2. Young WF Jr. Minireview: Primary aldosteronism–changing concepts in diagnosis and treatment. Endocrinology. 2003;144(6):2208–2213.
ADDITIONAL READING
• Calhoun DA. Aldosteronism and hypertension. Clin J Am Soc Nephrol. 2006;1:1039–1045.
• Conn JW. Presidential address. I. Painting background. II. Primary aldosteronism, a new clinical syndrome. J Lab Clin Med. 1955;45:3–17.
• Lim PO, Young WF, MacDonald TM. A review of the medical treatment of primary aldosteronism. J Hypertens. 2001;19(3):353–361.
• Mattsson C, Young WF Jr. Primary aldosteronism: Diagnostic and treatment strategies. Nat Clin Pract Nephrol. 2006;2(4):198–208.
• Plouin PF, Amar L, Chatellier G. Trends in the prevalence of primary aldosteronism, aldosterone-producing adenomas, and surgically correctable aldosterone-dependent hypertension. Nephrol Dial Transplant. 2004;19:774–777.

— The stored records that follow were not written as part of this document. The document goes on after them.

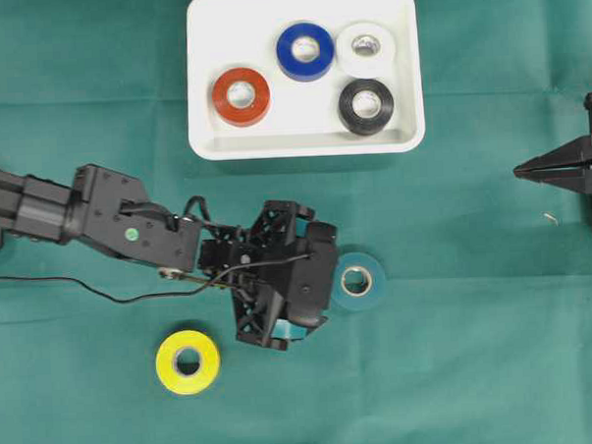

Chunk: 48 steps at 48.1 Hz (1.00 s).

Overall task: Put the tape into the white case with the left arm.
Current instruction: 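Reach the left gripper over the teal tape roll, then lower the left gripper into the teal roll's hole and close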

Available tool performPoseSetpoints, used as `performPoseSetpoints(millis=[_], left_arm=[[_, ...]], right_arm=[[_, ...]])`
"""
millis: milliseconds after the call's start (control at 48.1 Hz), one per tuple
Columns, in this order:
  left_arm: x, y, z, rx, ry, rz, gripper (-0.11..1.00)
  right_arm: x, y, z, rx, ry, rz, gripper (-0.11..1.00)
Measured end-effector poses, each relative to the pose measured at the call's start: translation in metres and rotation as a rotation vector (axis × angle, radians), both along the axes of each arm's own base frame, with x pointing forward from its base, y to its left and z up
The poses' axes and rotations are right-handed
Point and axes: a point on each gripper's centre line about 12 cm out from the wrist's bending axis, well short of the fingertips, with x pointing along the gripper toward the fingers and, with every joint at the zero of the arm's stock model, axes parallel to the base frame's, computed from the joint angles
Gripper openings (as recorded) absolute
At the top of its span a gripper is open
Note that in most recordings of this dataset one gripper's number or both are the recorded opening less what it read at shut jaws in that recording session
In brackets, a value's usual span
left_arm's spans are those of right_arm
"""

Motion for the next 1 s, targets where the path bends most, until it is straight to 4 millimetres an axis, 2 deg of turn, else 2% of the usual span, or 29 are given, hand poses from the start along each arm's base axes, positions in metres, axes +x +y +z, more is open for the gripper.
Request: performPoseSetpoints(millis=[458, 832, 999], left_arm=[[0.015, -0.018, -0.013, 0.008, 0.033, -0.032, 1.00], [0.025, -0.021, -0.033, 0.029, 0.058, -0.047, 1.00], [0.032, -0.022, -0.034, 0.049, 0.044, -0.068, 1.00]], right_arm=[[0.000, 0.000, 0.000, -0.001, 0.000, 0.002, -0.09], [0.000, 0.000, 0.000, 0.000, 0.000, 0.000, -0.09], [0.000, 0.000, 0.000, 0.000, 0.000, 0.002, -0.09]])
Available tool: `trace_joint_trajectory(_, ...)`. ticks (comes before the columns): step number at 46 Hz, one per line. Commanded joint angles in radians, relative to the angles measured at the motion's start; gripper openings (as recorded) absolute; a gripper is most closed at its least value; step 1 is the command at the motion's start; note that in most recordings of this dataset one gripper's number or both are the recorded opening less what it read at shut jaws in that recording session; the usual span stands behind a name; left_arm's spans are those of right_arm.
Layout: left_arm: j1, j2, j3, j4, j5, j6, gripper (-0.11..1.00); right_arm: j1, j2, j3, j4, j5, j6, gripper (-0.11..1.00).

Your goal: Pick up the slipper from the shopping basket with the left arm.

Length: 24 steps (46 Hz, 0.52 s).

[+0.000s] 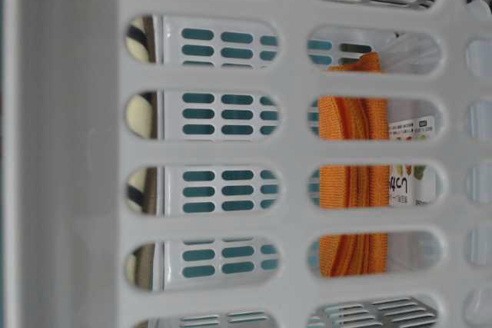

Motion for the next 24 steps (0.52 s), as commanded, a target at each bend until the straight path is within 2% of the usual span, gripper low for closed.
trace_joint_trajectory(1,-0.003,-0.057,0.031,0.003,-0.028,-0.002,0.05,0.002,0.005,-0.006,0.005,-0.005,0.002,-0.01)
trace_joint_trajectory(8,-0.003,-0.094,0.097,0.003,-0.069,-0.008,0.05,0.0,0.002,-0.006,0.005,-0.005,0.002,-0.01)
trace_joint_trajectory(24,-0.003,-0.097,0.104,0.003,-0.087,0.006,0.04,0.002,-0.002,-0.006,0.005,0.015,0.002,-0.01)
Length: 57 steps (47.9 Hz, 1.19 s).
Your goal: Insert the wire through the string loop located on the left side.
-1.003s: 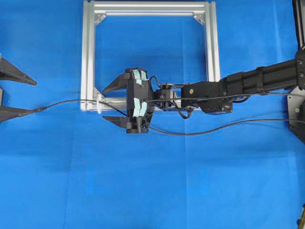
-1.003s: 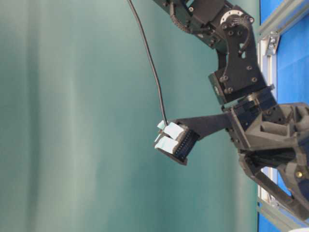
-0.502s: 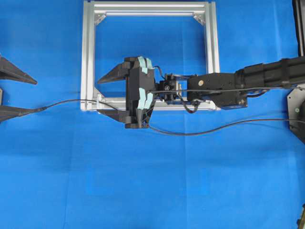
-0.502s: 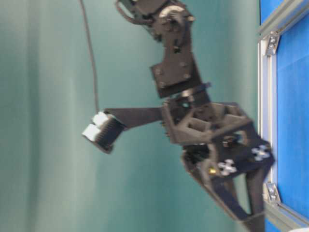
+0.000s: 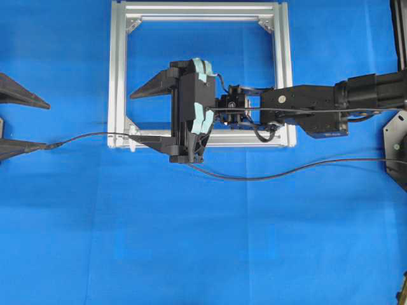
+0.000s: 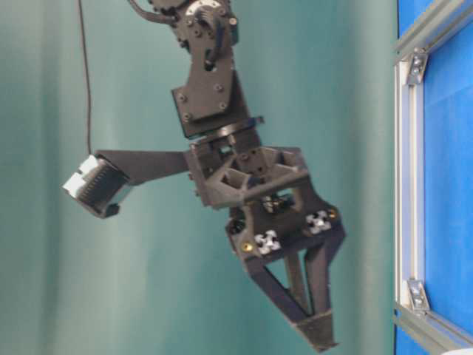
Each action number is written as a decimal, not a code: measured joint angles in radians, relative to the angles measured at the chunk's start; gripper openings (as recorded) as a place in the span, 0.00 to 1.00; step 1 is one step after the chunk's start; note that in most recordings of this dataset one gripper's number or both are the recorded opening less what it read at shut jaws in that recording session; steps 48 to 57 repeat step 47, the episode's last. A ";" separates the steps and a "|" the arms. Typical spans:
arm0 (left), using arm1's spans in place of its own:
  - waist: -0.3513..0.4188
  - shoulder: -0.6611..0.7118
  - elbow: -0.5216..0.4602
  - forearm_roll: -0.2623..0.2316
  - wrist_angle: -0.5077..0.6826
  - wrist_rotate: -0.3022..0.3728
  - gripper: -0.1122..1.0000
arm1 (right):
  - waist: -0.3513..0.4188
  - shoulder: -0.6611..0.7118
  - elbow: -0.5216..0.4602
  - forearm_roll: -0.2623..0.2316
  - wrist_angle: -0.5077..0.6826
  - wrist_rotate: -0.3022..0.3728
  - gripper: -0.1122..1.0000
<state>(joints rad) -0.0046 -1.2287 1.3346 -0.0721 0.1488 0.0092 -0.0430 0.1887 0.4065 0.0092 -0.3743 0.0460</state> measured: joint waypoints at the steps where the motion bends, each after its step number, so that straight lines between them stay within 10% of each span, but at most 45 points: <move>1: 0.000 0.000 0.000 0.000 -0.002 0.000 0.86 | 0.000 -0.002 0.000 0.000 0.000 -0.002 0.96; 57: 0.000 0.000 0.000 0.000 -0.015 0.003 0.86 | -0.006 -0.008 -0.002 0.000 0.000 -0.002 0.96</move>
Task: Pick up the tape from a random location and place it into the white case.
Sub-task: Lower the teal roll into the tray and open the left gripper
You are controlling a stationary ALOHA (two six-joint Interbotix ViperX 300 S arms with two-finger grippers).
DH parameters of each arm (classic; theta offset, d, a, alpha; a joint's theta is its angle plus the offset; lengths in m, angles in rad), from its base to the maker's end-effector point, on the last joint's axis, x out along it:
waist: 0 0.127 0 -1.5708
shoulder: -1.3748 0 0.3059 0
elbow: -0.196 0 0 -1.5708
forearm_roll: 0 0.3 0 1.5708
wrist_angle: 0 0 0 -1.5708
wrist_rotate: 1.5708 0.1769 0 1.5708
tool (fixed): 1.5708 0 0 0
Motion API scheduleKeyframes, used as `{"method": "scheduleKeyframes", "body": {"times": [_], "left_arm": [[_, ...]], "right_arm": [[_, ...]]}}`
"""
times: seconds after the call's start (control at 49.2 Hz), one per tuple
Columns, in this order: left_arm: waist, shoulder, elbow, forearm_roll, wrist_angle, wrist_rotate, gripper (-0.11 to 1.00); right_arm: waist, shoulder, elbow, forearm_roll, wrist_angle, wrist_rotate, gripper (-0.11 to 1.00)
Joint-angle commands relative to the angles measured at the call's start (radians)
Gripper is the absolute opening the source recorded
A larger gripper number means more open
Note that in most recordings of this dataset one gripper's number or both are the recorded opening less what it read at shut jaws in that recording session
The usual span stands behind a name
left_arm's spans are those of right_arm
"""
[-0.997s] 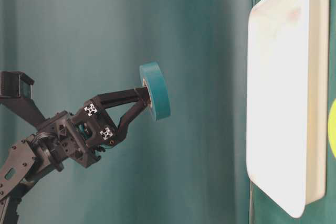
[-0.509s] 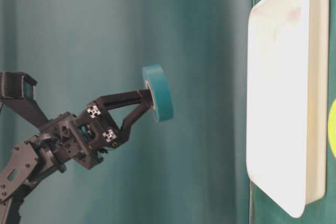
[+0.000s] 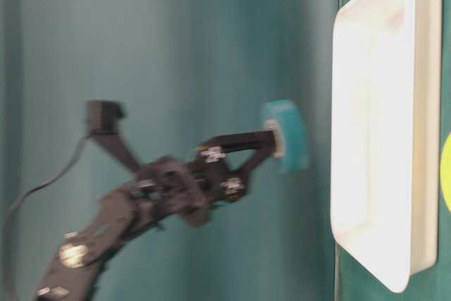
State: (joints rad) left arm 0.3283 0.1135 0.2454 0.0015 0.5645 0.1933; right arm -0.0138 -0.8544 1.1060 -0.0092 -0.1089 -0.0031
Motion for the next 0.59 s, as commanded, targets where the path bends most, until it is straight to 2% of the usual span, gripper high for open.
{"method": "scheduleKeyframes", "body": {"times": [0.0,0.163,0.57], "left_arm": [[0.012,0.0,0.003,-0.003,-0.043,-0.003,0.22],[0.029,0.048,0.029,-0.003,-0.109,-0.002,0.22],[0.064,0.153,0.028,-0.003,-0.132,-0.002,0.22]], "right_arm": [[-0.002,0.009,-0.026,0.0,-0.005,-0.002,0.91],[0.0,0.014,-0.025,-0.002,-0.005,-0.002,0.91],[0.0,0.018,-0.025,0.0,-0.005,-0.002,0.91]]}}
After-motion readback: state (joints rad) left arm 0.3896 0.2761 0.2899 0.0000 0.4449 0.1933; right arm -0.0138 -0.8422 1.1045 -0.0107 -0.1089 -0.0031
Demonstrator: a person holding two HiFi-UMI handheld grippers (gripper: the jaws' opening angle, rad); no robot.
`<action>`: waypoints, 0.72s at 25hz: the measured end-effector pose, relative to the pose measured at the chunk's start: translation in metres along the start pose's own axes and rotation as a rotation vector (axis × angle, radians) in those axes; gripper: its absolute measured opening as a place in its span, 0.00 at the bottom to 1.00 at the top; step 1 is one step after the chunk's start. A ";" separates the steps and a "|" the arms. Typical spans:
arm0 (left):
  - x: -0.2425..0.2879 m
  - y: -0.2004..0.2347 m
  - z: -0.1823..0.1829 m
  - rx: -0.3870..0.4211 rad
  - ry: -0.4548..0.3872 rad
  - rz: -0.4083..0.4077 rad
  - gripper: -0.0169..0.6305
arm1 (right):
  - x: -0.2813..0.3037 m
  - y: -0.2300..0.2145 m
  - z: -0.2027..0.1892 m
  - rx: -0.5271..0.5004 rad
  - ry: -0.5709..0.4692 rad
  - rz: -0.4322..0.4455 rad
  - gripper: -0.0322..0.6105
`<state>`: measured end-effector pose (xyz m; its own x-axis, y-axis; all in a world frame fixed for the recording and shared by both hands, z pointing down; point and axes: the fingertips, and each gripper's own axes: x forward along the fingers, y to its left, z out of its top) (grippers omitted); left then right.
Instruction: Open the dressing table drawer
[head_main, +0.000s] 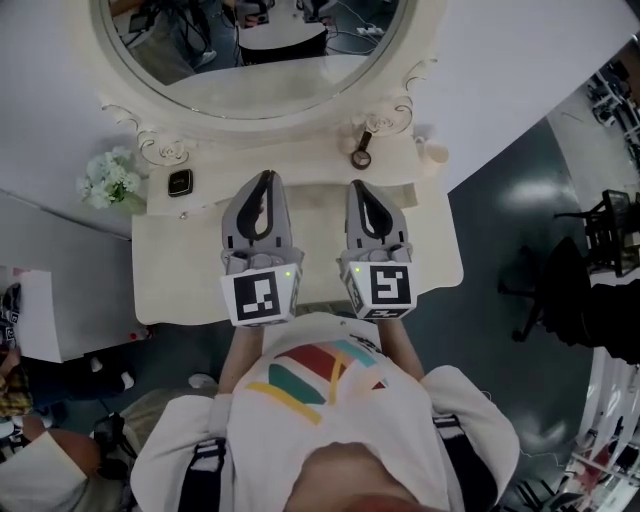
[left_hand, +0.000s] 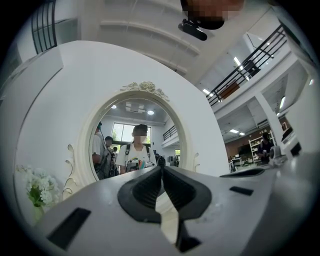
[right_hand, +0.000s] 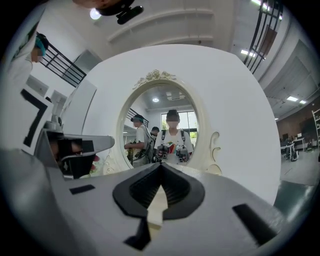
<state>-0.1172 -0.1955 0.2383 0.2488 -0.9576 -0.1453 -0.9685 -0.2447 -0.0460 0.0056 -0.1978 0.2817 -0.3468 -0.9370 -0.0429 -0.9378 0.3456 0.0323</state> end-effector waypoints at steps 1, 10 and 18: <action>0.000 0.000 -0.001 -0.001 0.003 -0.002 0.05 | 0.000 0.002 0.000 0.001 0.000 0.005 0.05; -0.002 0.004 -0.009 -0.006 0.027 0.003 0.05 | 0.002 0.011 0.001 -0.001 0.001 0.023 0.05; 0.000 0.010 -0.009 -0.016 0.013 0.023 0.05 | 0.004 0.011 -0.002 -0.005 0.015 0.026 0.05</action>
<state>-0.1269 -0.1988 0.2466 0.2266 -0.9648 -0.1337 -0.9740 -0.2250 -0.0268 -0.0058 -0.1979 0.2839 -0.3709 -0.9283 -0.0275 -0.9283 0.3698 0.0382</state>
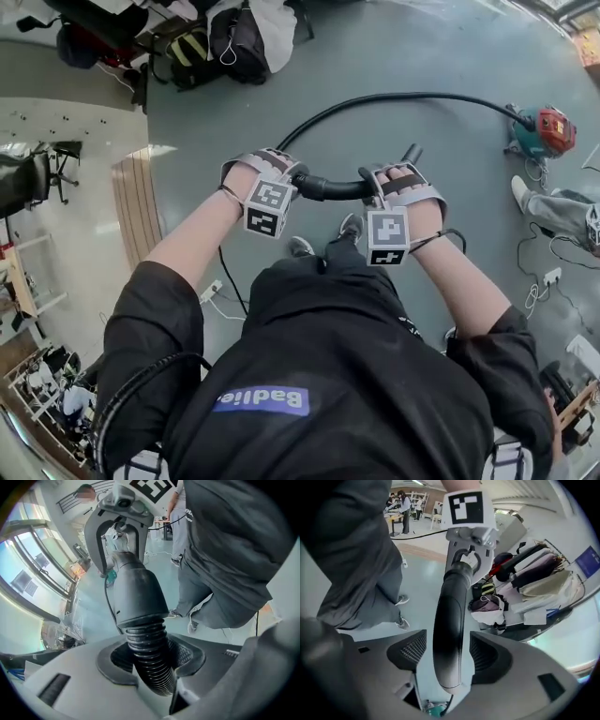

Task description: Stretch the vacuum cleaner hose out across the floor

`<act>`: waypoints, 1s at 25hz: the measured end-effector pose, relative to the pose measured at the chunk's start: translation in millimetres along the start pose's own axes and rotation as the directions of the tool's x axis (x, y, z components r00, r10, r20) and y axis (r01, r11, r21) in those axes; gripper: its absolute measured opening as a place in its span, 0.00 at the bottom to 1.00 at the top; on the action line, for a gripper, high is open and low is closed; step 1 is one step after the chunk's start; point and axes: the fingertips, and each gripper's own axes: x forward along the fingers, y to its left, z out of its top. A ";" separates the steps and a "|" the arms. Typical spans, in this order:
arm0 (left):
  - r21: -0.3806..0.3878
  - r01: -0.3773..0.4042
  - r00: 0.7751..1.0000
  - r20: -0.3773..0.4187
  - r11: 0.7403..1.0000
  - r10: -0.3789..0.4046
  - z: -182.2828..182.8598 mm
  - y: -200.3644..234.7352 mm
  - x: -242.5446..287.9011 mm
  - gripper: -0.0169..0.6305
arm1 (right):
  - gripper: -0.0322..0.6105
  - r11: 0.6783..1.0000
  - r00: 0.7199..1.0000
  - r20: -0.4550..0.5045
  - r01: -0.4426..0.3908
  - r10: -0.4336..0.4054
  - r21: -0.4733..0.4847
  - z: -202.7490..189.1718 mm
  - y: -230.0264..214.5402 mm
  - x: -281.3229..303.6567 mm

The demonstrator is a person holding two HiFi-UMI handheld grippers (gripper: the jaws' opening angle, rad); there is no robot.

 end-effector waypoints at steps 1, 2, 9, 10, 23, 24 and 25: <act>0.020 0.006 1.000 -0.008 1.000 -0.006 -4.0 -1.2 -1.2 0.30 | 0.48 0.999 0.999 0.002 -0.035 0.035 0.015 3.1 2.5 4.5; 0.031 0.013 1.000 -0.015 0.999 -0.013 -8.6 -4.7 -1.5 0.30 | 0.31 0.996 0.997 0.012 -0.077 0.077 0.047 9.0 6.2 7.4; -0.083 0.023 1.000 -0.007 0.996 -0.023 -79.8 -62.6 2.2 0.32 | 0.29 0.923 0.971 0.097 -0.240 0.220 0.302 105.3 21.1 23.6; -0.123 0.004 1.000 0.011 0.992 -0.003 -95.1 -71.3 -0.7 0.35 | 0.29 0.911 0.969 0.096 -0.248 0.229 0.331 124.1 23.7 29.6; -0.447 -0.267 0.942 0.066 0.853 0.330 -235.1 -227.5 -77.3 0.44 | 0.29 0.749 0.942 0.123 -0.325 0.313 0.577 369.7 48.7 117.7; -0.506 -0.272 0.935 0.062 0.819 0.349 -236.0 -234.2 -80.2 0.44 | 0.29 0.737 0.937 0.136 -0.338 0.321 0.585 380.1 48.4 122.4; -0.557 -0.280 0.930 0.043 0.782 0.364 -239.8 -239.2 -81.3 0.46 | 0.29 0.728 0.932 0.151 -0.353 0.330 0.588 389.0 48.0 126.8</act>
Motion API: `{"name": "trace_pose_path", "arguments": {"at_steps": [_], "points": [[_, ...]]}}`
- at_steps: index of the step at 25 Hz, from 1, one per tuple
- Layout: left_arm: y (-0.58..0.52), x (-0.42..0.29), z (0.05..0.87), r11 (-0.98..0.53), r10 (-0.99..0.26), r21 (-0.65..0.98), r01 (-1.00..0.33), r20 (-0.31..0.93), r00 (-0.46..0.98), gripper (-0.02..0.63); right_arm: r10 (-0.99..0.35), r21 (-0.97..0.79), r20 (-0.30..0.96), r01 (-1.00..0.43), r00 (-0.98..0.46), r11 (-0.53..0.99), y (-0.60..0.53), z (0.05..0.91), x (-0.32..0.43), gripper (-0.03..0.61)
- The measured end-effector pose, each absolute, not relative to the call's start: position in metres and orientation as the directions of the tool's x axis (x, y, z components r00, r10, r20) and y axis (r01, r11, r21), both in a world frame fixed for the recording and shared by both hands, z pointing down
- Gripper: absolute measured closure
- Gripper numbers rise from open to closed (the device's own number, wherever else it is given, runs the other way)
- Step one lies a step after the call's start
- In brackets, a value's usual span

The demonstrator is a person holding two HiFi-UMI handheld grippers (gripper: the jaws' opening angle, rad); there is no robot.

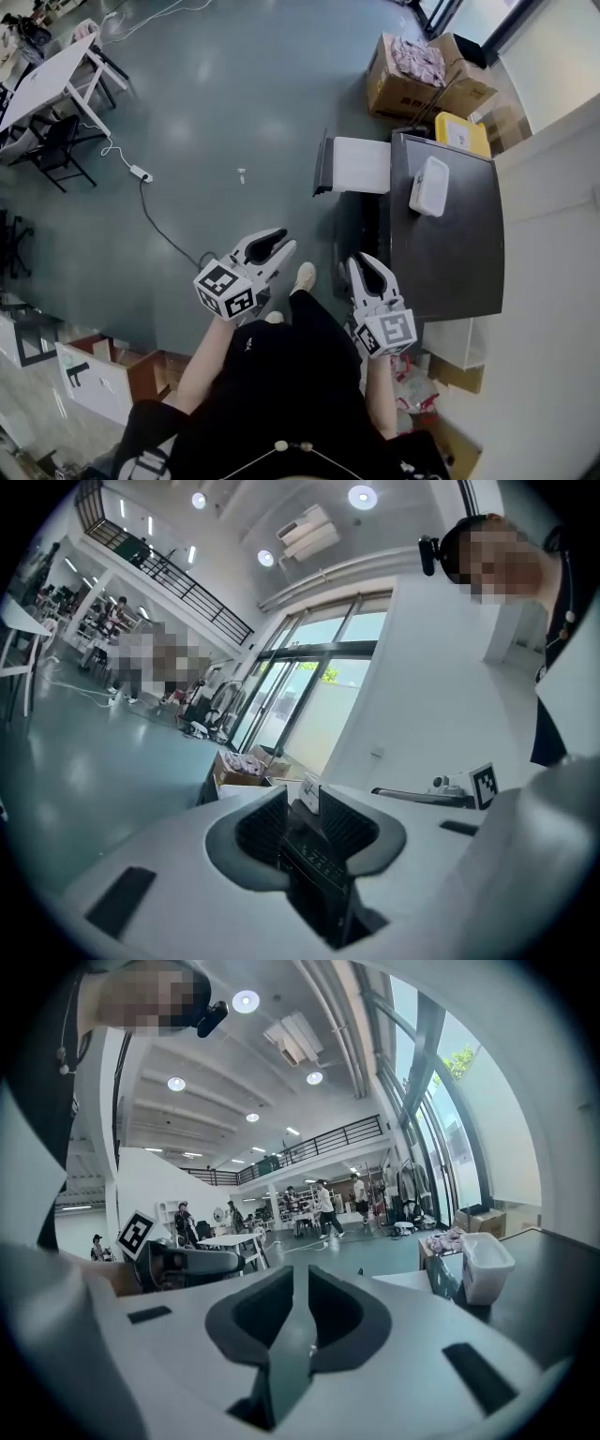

• Wheeler MH, Harris DA. Diagnosis and management of primary aldosteronism. World J Surg. 2003;27:627–631.
See Also (Topic, Algorithm, Media)
• Adrenal Mass
• Aldosteronism (Hyperaldosteronism, Conn Syndrome) Algorithm ![]()
• Hypertension, Urologic Considerations
CODES
ICD9
• 255.10 Hyperaldosteronism, unspecified
• 255.12 Conn’s syndrome
• 255.14 Other secondary aldosteronism
ICD10
• E26.01 Conn’s syndrome
• E26.1 Secondary hyperaldosteronism
• E26.09 Other primary hyperaldosteronism
CLINICAL/SURGICAL PEARLS
• Hypertension (HTN) with serum K <3 meq/L is highly suspicious of an aldosterone-producing adenoma (APA).
• Treatment selection is based on etiology of hyperaldosteronism.
• Surgical excision provides excellent control of hypertension in aldosterone-producing adenoma (APA).
• Control of the adrenal vein is the most important step during adrenalectomy.